▶ Dataset:
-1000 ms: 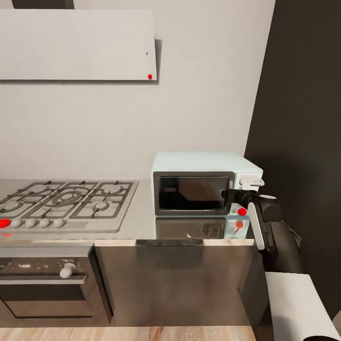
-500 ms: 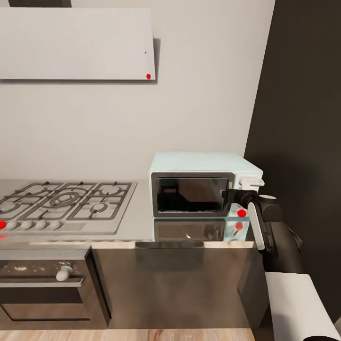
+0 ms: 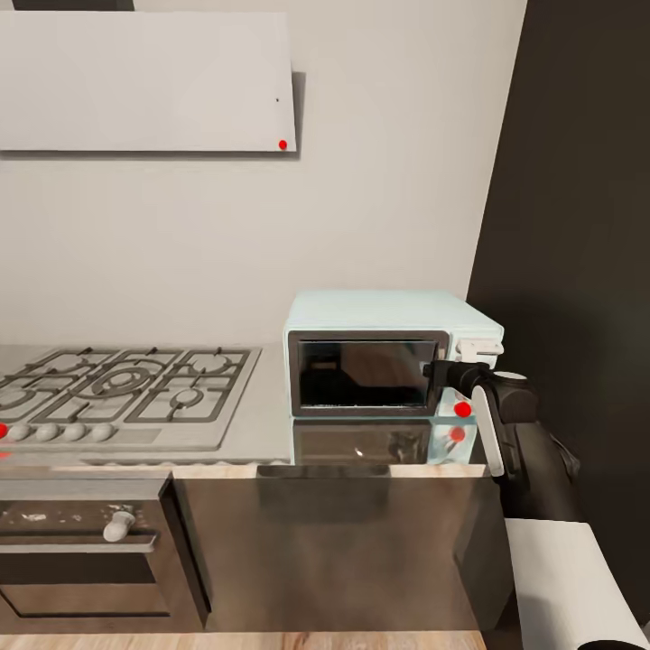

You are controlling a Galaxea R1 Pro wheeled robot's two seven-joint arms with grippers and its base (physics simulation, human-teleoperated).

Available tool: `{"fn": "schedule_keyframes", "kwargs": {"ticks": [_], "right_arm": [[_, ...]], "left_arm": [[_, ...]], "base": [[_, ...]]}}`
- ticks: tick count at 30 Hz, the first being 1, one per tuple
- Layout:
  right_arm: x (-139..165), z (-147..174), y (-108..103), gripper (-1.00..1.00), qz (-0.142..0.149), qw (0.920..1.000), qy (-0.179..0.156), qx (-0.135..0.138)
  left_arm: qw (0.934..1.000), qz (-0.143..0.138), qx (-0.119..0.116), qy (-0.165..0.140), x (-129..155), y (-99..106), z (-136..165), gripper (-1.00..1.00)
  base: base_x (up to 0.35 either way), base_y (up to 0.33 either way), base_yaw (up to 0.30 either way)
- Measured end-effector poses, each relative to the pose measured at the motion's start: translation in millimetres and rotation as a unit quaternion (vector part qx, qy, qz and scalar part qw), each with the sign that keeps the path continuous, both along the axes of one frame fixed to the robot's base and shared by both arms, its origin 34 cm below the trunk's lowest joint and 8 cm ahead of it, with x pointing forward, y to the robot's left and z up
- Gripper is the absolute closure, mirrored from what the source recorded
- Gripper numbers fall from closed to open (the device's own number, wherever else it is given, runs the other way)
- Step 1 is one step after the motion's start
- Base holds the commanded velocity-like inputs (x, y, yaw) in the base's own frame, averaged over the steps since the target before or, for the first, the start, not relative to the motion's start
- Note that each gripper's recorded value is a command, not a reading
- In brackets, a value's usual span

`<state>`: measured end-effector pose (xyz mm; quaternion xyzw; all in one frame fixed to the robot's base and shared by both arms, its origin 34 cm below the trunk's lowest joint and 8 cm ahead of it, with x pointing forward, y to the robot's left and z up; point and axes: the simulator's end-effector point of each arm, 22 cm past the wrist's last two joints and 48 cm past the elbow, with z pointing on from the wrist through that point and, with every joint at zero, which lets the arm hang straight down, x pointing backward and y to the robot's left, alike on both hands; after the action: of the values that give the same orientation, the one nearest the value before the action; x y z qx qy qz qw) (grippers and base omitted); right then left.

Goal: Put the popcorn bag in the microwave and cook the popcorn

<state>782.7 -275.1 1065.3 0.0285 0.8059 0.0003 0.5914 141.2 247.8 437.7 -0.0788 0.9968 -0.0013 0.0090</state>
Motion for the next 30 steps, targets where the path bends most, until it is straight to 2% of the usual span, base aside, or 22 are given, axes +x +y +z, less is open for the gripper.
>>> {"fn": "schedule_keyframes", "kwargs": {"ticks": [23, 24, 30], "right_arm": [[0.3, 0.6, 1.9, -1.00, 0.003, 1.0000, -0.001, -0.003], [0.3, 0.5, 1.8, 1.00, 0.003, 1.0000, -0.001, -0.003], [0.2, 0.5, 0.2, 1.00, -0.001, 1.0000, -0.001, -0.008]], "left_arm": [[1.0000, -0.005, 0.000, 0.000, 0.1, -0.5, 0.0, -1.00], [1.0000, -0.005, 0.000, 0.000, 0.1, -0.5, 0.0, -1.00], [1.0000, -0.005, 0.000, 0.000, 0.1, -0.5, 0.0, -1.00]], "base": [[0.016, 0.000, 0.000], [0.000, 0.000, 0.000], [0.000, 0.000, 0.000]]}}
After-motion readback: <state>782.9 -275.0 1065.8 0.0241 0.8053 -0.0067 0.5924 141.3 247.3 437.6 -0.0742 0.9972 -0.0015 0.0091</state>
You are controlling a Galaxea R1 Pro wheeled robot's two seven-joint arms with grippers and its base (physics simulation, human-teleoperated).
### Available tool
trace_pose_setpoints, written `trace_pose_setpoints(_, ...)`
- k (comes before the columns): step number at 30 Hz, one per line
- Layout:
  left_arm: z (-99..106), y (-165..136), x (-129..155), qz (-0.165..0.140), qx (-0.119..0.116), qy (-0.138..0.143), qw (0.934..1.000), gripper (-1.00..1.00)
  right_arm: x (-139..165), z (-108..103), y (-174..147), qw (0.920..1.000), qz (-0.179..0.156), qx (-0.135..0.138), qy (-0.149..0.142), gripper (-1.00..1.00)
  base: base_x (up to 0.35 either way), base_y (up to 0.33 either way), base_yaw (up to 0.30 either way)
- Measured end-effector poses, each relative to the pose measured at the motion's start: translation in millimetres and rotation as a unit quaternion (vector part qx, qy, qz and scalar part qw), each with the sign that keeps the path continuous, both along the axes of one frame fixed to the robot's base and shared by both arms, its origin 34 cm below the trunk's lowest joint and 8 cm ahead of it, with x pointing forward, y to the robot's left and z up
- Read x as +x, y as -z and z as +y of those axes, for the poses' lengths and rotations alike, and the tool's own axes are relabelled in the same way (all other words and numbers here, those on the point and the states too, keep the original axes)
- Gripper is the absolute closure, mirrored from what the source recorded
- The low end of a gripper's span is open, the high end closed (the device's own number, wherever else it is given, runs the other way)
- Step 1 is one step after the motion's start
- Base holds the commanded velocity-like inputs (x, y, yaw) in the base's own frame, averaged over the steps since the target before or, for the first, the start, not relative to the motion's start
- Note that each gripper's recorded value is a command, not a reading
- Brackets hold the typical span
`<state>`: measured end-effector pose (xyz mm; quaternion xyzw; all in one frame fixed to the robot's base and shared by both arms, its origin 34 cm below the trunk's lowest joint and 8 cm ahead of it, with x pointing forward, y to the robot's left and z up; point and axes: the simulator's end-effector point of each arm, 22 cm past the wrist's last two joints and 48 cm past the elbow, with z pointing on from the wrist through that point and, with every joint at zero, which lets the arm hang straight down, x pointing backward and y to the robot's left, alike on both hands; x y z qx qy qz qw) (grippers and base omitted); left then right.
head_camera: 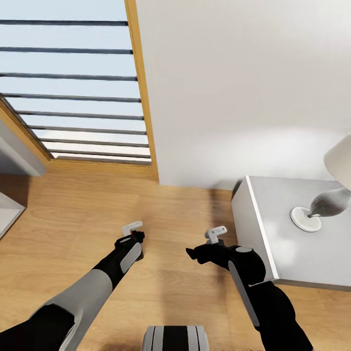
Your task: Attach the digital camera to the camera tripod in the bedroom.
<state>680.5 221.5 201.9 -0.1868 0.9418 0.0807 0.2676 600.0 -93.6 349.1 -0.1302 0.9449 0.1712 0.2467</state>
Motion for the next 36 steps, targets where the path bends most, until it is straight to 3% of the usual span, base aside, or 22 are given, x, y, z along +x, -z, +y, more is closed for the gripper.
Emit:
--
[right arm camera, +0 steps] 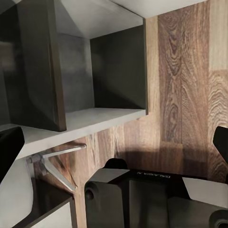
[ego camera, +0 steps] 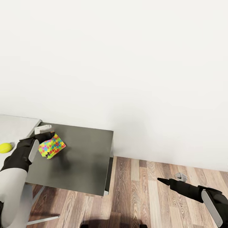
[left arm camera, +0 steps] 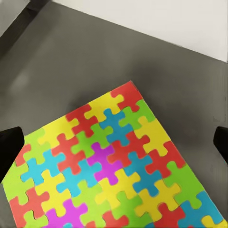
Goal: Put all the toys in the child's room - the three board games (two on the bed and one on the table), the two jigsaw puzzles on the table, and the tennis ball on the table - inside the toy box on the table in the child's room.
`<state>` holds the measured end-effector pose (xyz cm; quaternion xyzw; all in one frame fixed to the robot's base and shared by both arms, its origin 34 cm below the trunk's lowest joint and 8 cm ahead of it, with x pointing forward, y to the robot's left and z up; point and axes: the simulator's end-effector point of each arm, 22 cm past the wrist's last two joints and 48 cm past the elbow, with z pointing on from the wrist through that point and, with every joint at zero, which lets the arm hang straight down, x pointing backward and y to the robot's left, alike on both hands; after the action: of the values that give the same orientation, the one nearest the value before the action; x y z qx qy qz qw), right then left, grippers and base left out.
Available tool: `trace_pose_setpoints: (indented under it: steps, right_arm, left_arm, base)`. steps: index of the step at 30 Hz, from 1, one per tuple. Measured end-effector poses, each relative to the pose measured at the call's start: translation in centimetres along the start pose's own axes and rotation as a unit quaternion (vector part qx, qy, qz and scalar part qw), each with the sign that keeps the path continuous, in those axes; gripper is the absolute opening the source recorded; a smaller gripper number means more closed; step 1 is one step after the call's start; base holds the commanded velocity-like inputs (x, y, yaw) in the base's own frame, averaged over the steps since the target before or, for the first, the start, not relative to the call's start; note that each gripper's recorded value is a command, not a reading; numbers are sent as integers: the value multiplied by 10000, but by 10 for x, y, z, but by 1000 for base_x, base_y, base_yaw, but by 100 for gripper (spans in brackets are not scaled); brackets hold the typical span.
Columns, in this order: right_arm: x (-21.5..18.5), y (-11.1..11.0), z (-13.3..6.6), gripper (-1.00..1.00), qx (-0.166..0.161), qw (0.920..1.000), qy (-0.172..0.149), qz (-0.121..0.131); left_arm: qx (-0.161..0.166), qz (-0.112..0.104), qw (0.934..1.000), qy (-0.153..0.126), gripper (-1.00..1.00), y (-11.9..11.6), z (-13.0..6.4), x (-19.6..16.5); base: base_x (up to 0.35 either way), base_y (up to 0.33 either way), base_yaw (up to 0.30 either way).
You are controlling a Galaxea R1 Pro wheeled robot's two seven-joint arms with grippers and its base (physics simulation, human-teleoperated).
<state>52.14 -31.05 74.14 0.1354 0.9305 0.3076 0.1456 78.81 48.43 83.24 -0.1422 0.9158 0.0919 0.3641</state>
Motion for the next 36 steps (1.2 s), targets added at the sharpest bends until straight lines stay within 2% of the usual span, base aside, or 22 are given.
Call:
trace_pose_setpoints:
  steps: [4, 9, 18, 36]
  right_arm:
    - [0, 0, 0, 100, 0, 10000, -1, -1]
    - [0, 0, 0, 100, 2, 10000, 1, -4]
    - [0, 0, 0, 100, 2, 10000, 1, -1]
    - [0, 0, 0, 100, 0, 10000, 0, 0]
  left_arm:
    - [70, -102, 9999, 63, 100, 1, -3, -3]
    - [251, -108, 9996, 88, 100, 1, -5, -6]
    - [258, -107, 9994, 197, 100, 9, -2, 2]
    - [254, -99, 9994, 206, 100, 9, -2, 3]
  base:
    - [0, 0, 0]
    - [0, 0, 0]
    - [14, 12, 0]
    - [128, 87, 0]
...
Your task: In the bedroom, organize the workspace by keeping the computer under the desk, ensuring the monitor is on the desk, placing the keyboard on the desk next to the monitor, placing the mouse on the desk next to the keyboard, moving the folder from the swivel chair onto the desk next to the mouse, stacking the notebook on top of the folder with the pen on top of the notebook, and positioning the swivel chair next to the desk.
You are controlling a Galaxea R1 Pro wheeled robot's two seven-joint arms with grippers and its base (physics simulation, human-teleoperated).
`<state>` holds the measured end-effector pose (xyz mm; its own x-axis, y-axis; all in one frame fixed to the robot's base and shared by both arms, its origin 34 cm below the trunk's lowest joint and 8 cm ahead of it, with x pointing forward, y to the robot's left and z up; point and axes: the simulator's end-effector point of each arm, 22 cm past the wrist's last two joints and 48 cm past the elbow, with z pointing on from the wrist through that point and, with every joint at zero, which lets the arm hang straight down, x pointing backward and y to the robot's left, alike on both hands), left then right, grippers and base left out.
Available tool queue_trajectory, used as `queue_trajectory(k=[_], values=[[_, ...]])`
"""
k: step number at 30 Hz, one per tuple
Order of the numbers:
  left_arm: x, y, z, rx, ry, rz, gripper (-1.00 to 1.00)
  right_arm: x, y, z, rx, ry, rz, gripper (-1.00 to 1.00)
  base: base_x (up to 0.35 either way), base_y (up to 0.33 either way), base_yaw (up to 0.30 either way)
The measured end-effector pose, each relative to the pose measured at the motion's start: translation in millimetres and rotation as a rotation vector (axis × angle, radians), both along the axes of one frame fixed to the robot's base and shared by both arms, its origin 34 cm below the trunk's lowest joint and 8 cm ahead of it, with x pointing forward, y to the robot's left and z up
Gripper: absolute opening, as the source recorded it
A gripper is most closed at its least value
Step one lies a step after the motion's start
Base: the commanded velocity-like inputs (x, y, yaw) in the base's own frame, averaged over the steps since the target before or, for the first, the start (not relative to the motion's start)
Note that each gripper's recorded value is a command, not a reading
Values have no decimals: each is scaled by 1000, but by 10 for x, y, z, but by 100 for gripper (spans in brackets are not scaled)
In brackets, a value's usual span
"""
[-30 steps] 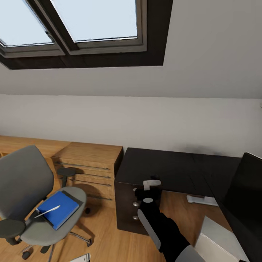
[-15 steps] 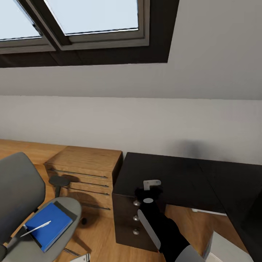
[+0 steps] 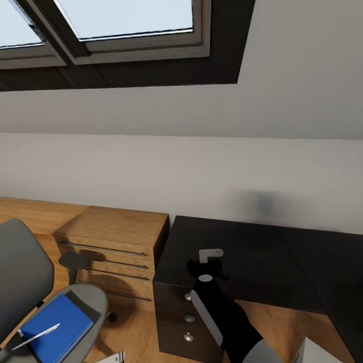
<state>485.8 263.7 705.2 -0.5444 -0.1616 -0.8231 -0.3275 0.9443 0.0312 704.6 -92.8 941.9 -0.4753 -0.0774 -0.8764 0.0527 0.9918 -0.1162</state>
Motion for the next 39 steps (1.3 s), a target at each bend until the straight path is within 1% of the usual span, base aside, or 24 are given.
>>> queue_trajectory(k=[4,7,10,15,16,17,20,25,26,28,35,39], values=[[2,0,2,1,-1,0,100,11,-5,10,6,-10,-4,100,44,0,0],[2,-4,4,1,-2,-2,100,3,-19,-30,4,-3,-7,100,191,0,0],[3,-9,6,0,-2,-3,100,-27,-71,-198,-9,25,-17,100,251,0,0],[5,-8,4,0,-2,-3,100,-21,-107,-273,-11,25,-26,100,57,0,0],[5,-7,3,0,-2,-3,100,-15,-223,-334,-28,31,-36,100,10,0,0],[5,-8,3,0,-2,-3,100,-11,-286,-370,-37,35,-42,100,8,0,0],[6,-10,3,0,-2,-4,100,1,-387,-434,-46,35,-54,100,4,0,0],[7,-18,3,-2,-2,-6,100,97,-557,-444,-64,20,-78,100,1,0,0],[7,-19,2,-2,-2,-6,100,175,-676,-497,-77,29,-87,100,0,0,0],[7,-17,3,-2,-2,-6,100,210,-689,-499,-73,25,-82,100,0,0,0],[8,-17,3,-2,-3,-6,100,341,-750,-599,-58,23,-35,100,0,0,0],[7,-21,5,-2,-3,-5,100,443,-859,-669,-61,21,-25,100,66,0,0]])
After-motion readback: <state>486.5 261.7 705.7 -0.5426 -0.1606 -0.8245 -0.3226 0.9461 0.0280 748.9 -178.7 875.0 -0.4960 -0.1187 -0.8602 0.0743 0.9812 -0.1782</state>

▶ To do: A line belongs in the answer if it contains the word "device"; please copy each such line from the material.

▶ Your solution:
- Gripper numbers fall from closed to open (the device's own number, wherever else it is given, runs the other way)
- The low end of a gripper's span is open, the high end closed (the device's own number, wherever else it is given, runs the other way)

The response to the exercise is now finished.